Utilization of ChatGPT for Rhinology Patient Education: Limitations in a Surgical Sub-Specialty

OTO Open. 2025 Jan 7;9(1):e70065. doi: 10.1002/oto2.70065. eCollection 2025 Jan-Mar.

Abstract

Objective: To analyze the accuracy of ChatGPT-generated responses to common rhinologic patient questions.

Methods: Ten common questions from rhinology patients were compiled by a panel of 4 rhinology fellowship-trained surgeons based on clinical patient experience. This panel (Panel 1) developed consensus "expert" responses to each question. Questions were individually posed to ChatGPT (version 3.5) and its responses recorded. ChatGPT-generated responses were individually graded by Panel 1 on a scale of 0 (incorrect) to 3 (correct and exceeding the quality of expert responses). A 2nd panel was given the consensus and ChatGPT responses to each question and asked to guess which response corresponded to which source. They then graded ChatGPT responses using the same criteria as Panel 1. Question-specific and overall mean grades for ChatGPT responses, as well as interclass correlation coefficient (ICC) as a measure of interrater reliability, were calculated.

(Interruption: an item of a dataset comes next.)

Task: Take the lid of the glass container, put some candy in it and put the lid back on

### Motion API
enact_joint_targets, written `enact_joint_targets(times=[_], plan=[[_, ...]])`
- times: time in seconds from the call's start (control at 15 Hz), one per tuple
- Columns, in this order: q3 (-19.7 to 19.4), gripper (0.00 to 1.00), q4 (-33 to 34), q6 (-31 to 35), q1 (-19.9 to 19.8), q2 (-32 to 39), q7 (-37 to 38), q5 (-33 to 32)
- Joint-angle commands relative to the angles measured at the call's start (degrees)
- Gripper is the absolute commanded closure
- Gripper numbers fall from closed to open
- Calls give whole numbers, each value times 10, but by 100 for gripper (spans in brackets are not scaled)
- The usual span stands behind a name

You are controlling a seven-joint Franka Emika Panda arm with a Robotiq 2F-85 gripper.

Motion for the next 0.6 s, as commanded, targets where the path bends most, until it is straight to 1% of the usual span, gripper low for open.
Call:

Results: The overall mean grade for ChatGPT responses was 1.65/3. For 2 out of 10 questions, ChatGPT responses were equal to or better than expert responses. However, for 8 out of 10 questions, ChatGPT provided responses that were incorrect, false, or incomplete based on mean rater grades. Overall ICC was 0.526, indicating moderate reliability among raters of ChatGPT responses. Reviewers were able to discern ChatGPT from human responses with 97.5% accuracy.

Conclusion: This preliminary study demonstrates overall near-complete and variably accurate responses provided by ChatGPT to common rhinologic questions, demonstrating important limitations in nuanced subspecialty fields.

Keywords: artificial intelligence; chatbot; education technology; machine learning; neural network; patient education; rhinology.